With less than 100 days to election day, it is a safe bet to say neither Curtis Bowman nor Phillip Jackson, Kirk Da Silva or Bernard Wyllie seriously challenges Jimmy Prince and ULP hold on Marriaqua constituency.
Why then would a political leader, with the first transparent and public test of his skills, spend vital political capital to upset a decision made by an important unit of his party? If he truly wanted to be adventurous in removing Da Silva, he should have gambled on Phillip Jackson. Jackson is the youngest of the contenders in Marriaqua and could have been a “refreshing new kid” on the block. But Wyllie for Da Silva makes absolutely no sense, the rhetoric of winning the elections notwithstanding. Politically, Wyllie’s selection does not reflect 2020 vision, insight or foresight.
The decision by Friday is even more surprising because it came in the face of tacit endorsements of Da Silva by James Mitchell, the founding father of the party, and St. Clair Leacock, one of the party’s vice presidents. Both pointed to the fact that Da Silva had hit the ground hard and remained in the constituency among constituents after his lost to Jimmy Prince to be the ULP candidate.
Reports are that some questioned Da Silva’s loyalty. They wondered if he was a ULP plant. Most importantly, the silly doubting Thomases wanted to know what would happen if the NDP were to win the elections 8 seats to 7, and Da Silva was to be among the winners. Such analysis reflects a level of infantilism of which the party should be ashamed. Clearly, it cannot be plotting an 8 to 7 seat victory with Marriaqua in that victory calculus.
For what it’s worth, there was something breaking for NDP in June and July. The sailor man Travis Harry came home and took his camera and gumption to expose and oppose to the ULP. Hayne, Velox and “Dre” King openly declared their intention to challenge Camillo Gonsalves in East St George, while Phillip and Kirk joined Wyllie and Bowman in Marriaqua.

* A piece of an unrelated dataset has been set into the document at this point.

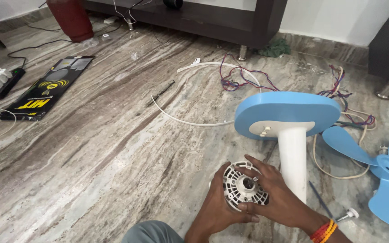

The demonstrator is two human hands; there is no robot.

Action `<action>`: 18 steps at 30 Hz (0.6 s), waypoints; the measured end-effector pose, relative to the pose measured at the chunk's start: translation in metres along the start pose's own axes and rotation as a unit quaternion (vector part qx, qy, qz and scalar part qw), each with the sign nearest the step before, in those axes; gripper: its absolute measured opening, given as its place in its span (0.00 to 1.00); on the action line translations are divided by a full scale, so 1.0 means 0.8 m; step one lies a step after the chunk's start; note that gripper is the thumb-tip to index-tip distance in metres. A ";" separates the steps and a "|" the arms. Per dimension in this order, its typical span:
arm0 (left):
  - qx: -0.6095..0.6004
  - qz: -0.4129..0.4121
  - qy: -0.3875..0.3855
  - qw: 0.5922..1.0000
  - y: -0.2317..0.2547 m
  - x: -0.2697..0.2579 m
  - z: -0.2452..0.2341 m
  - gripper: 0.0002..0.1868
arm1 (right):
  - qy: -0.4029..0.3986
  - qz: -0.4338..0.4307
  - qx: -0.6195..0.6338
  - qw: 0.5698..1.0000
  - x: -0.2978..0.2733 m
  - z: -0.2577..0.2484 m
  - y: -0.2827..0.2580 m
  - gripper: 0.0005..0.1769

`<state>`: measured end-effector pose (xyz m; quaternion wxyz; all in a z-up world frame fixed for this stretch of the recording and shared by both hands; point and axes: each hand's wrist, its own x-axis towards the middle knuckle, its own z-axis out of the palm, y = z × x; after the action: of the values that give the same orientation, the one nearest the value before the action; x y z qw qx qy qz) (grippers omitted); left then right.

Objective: The person assembles a pedestal fan by attaching the motor housing to the stand, inserting the fan blades, and securing the rear cover. They handle the motor, stand, blades, and screws by hand.

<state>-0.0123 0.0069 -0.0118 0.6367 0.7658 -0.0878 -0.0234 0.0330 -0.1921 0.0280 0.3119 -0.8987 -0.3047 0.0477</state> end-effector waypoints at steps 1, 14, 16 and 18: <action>0.006 0.006 0.005 1.000 -0.001 -0.001 0.000 0.79 | 0.004 -0.004 0.002 1.000 0.000 0.002 0.000 0.51; 0.010 0.022 0.023 0.999 0.004 0.005 0.001 0.71 | 0.026 -0.006 -0.031 0.999 0.006 0.007 0.000 0.52; 0.004 0.035 0.029 0.999 0.005 0.008 0.002 0.69 | 0.041 -0.014 -0.051 0.998 0.008 0.010 -0.001 0.50; -0.010 0.068 0.038 0.997 0.005 0.007 0.001 0.66 | 0.032 -0.010 -0.057 0.998 0.010 0.011 -0.001 0.50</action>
<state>-0.0074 0.0046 -0.0079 0.6475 0.7518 -0.1149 0.0478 0.0366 -0.1820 0.0222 0.2703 -0.9130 -0.3056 -0.0015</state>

In neither of these seats would the NDP gain a breakthrough, but the optics showed that young persons were breaking for them. All of this “momentum” was thrown away with the selection of Wyllie. Further, the decision has placed the party on the defensive. However, Sir James did say that everything is just a seven-day talk and then it blows over.
The campaign waged by NDP hopefuls in both Marriaqua and East St George has brought to the fore another truism about local politics. Aerial assaults – shock and awe on social media, while necessary in this electronic age is evidently insufficient to determine who will emerge as a candidate. The ground war of close combat, meeting and greeting remain massively important. This fact continues to be true even in this age of social distancing forcibly brought on by the COVID-19 pandemic.
On June 28, 2020, we penned a piece entitled “Too Close to Call”. We called six seats for the ULP and four seats, Northern and Southern Grenadines, Central and West Kingstown for the NDP. We see no reason to change that call. The five constituencies that remain in contention are North, Central and South Leeward as well as East Kingstown and North Windward.
With the absence of mass gatherings, the election campaign has changed and may change even more as we get closer to election day. The virus may present even more challenges.
The party that breaks through in any of the three seats on the Leeward side of the country should start putting its celebratory plans in gear. However, we would not rule out a possibility that the parties may switch seats where the ULP wins at least one that the NDP currently holds and the NDP doing likewise.
We will soon know. But because a week is a long time in politics, “decades” will pass before we go to the polls.
*Jomo Sanga Thomas is a lawyer, journalist, social commentator and a former Speaker of the House of Assembly in St. Vincent and the Grenadines.